Bernard Gordillo

Event Date

Location
Student Community Center, Room D

The Office of Advancing Mentoring and the Professoriate presents

President's Postdoctoral Fellowship Program Seminar Series featuring

Bernard Gordillo Brockmann

Visiting Scholar, University of California, Riverside

The Mission Soundscape: Church Bells, Spanish Colonization, and California Indians, 1769–Present

This talk explores a longue durée history of sound and the Spanish Franciscan missions in California. From 1769 to 1846, the cast suspended metal bell, or church bell, served as a crucial tool of the California mission system.

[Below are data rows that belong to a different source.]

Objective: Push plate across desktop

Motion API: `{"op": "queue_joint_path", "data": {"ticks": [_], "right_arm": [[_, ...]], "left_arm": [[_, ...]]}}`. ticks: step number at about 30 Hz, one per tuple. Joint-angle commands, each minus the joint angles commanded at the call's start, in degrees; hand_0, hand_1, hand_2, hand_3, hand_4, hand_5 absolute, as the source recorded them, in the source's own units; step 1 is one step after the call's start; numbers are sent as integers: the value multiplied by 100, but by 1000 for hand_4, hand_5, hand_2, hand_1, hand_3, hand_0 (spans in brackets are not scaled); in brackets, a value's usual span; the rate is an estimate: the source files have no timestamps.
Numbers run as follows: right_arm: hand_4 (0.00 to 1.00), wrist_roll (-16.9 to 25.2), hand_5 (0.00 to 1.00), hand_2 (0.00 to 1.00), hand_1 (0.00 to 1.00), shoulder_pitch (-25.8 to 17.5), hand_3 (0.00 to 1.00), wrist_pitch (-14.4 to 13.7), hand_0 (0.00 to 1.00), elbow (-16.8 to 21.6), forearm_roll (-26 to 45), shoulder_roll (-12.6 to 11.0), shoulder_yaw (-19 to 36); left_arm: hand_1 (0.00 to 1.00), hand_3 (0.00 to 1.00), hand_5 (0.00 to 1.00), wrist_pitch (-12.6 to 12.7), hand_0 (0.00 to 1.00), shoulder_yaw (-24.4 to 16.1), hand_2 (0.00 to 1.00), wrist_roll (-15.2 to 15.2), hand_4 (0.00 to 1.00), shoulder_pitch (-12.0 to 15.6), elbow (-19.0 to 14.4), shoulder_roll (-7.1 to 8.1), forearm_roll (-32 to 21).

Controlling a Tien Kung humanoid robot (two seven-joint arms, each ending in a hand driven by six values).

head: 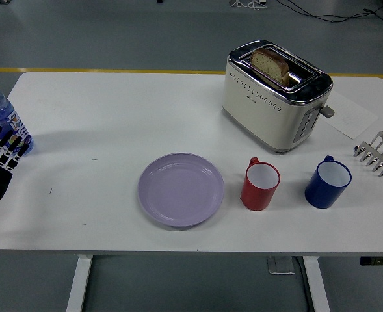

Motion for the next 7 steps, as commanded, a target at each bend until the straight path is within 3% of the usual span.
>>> {"op": "queue_joint_path", "data": {"ticks": [7], "right_arm": [[461, -7, 354, 664, 576, 26, 608, 1, 625, 0, -9, 1, 2]], "left_arm": [[659, 643, 998, 4, 600, -40, 664, 2, 503, -24, 7, -16, 5]]}}
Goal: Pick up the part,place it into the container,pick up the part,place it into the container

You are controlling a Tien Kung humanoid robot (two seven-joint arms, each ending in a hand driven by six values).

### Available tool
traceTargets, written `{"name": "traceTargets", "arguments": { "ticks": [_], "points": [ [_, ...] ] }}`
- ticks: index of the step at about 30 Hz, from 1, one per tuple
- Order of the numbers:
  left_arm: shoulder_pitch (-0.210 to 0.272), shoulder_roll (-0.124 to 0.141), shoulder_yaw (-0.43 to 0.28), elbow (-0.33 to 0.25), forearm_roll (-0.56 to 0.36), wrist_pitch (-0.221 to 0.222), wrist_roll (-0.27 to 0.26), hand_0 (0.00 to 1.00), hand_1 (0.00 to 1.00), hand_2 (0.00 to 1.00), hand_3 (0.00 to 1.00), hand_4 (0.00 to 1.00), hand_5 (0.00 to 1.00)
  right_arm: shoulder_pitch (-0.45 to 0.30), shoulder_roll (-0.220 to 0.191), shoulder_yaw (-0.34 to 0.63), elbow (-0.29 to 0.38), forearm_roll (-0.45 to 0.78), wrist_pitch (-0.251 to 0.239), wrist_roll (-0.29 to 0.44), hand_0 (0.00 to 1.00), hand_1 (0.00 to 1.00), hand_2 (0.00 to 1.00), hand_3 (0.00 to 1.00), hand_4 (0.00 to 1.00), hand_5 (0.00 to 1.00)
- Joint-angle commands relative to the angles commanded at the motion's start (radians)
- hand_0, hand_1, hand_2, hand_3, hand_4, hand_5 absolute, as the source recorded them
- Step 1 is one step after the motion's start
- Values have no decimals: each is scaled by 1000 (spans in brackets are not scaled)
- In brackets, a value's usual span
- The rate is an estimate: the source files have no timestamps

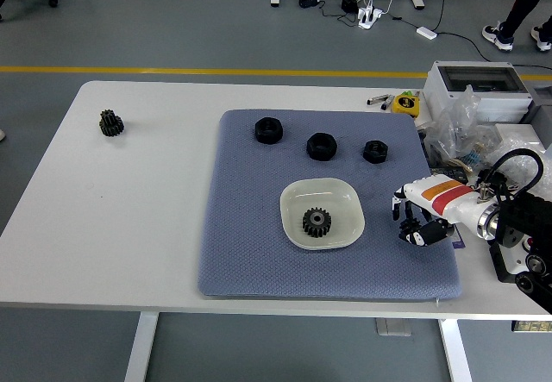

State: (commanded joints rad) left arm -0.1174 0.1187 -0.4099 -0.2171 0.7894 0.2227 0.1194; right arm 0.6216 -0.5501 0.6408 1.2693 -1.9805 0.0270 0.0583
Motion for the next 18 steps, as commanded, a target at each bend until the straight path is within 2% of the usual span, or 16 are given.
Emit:
{"name": "traceTargets", "arguments": {
  "ticks": [6,11,18],
  "points": [
    [0,1,1,0,-2,0,0,651,646,620,555,593,499,52,6,-26,67,-14,10,-11,118,226,334,470,754,74],
    [1,2,0,0,-1,1,0,650,646,620,555,593,499,119,31,-75,101,-14,19,-19,111,229,334,469,753,78],
    [5,4,-1,0,0,0,3,650,647,620,554,593,499,248,112,-201,77,-15,37,-26,110,229,334,469,753,78]
  ]
}}
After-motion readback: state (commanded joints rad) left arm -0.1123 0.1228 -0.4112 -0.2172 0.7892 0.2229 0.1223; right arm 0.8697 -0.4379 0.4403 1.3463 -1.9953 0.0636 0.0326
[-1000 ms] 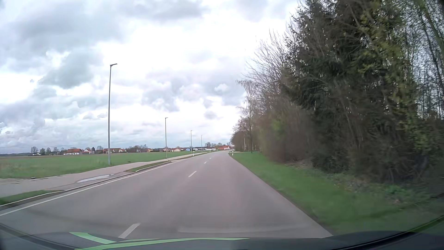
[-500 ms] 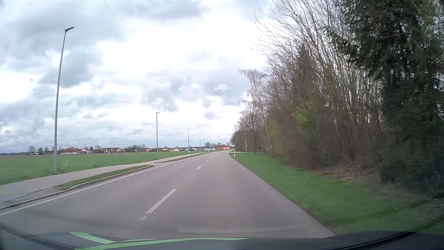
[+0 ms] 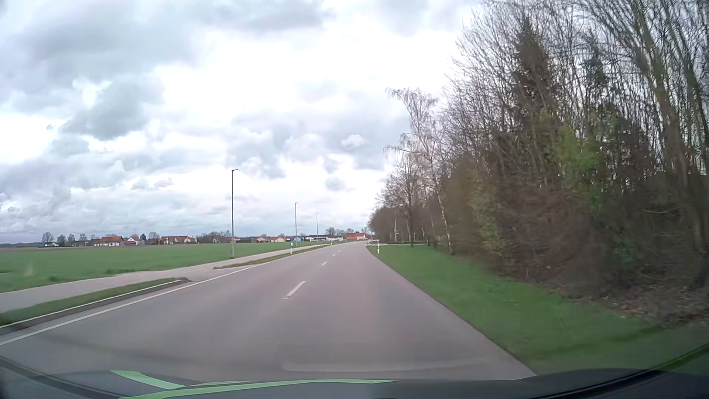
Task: Follow the waypoints while adhering to traffic rules and regulations
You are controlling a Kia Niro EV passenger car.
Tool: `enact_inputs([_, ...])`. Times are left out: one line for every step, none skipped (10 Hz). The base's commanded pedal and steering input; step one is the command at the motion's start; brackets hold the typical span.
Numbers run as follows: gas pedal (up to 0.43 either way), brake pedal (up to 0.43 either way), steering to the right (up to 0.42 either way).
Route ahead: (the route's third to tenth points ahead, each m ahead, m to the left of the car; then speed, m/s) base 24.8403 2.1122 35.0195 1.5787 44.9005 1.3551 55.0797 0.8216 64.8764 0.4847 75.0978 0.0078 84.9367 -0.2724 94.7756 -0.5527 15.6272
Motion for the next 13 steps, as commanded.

Adapted from the Western European tradition, church bells with “sound and voice” defined the mission soundscape—shaping time, space, and discipline—in which California Indian peoples negotiated colonization. Much later, the mission bell came to represent “fantasy heritage” aesthetics of belonging for many Californians. Yet, more recently, California Indian truth-telling has sought to reckon with its legacies. For centuries, sound marked the power relations between Indigenous communities and newcomers in the Americas. Without the church bell, European colonization and its afterlives would have scarcely been possible.

About

Bernard Gordillo Brockmann, a native of Nicaragua, is a Visiting Scholar at the University of California, Riverside. He is a historian of the Americas, with an emphasis on culture, colonialism, and power. His current book project, Canto de Marte: Music, Culture, and US Intervention in Nicaragua, 1909–1933, is a history of Nicaragua that examines the cultural impact of early twentieth-century US political paternalism, fiscal and financial protectionism, and military occupation. The monograph is under contract with Oxford University Press. In development, his second monograph will be a history of sound and colonization in California. His research interests include sound and expressive culture in the Americas; US intervention in Latin America; the Cold War in Central America; and Spanish and Mexican California. More broadly, he is also interested in the history of Latin America and the United States as a mutually constitutive relationship. He serves as Central America area editor for the Oxford University Press Grove Dictionary of Latin American and Iberian Music. He has forthcoming journal articles in Ethnohistory and the Pacific Historical Review, as well as chapters in edited volumes with the University of California Press and Cambridge University Press. He holds a Ph.D. in Music (Musicology) from the University of California, Riverside. He recently completed a two-year appointment as a Chancellor’s Postdoctoral Scholar in the Department of History at the University of California, Los Angeles. He previously served as a Postdoctoral Associate and Lecturer at Yale University.